Garry Kasparov’s defeat by the IBM chess computer Deep Blue in 1997 is cited as a turning point in the human-versus-machine saga. But the typical narrow framing of the match tells only half the story. Kasparov did not abandon chess in a sulk. Instead, he helped invent centaur, or freestyle, chess. In this thriving version of the game, players can use computers during games, tapping millions of games played by machines to augment human decision making. This combination of human intuition and creativity with the overwhelming calculating power of computers creates a daunting competitor. Experts agree that, at least for now, human–computer teams play better chess than computers (or humans) alone.2

This finding underscores the need to take a fresh perspective: What if we really prioritize creating a future of work in which machines join the team instead of replacing us?

Now is the time to control that change by optimizing teams composed of both machines and people. When thinking of machines as partners instead of servants or tools, companies have the opportunity to supercharge their innovation and performance by building teams that augment human abilities rather than replace humans. Leaders will also be forced to reconsider what inclusion means in the context of human–machine hybrid intelligence and how it can be harnessed to solve more complex problems.

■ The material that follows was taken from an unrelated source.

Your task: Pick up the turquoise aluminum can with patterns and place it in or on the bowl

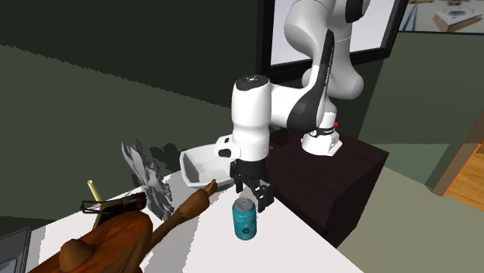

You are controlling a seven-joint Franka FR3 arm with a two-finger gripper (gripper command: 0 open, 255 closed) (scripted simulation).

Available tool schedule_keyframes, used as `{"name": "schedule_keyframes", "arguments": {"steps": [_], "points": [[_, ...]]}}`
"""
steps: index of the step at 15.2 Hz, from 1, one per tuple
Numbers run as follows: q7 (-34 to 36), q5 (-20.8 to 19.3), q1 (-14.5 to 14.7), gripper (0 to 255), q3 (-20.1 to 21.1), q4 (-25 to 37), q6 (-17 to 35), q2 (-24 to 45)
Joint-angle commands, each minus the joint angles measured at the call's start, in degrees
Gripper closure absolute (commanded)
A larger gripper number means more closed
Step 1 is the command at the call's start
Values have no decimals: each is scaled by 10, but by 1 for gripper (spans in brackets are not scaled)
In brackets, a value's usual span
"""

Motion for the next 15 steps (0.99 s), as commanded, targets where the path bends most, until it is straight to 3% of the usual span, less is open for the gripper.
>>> {"name": "schedule_keyframes", "arguments": {"steps": [1,6,14,15], "points": [[1,-2,1,0,-1,1,14,15],[4,-6,3,0,-3,-1,43,41],[4,-6,3,0,-3,-1,43,41],[4,-6,3,255,-3,-1,43,41]]}}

Companies that take these factors into account and move first to shape the future of work will have an easier time attracting the talent they need to implement new ways of working. The result can be a flywheel of innovation fueled by tech-empowered humans.

Tracking the partnership of human and machine

Machines are already having a massive impact on traditional tasks. Indeed, examples abound of machines working with humans, leading to the tasks being performed better together than either could do separately. Although about half of the tasks people perform today can be automated, only 5 percent of jobs can be fully automated.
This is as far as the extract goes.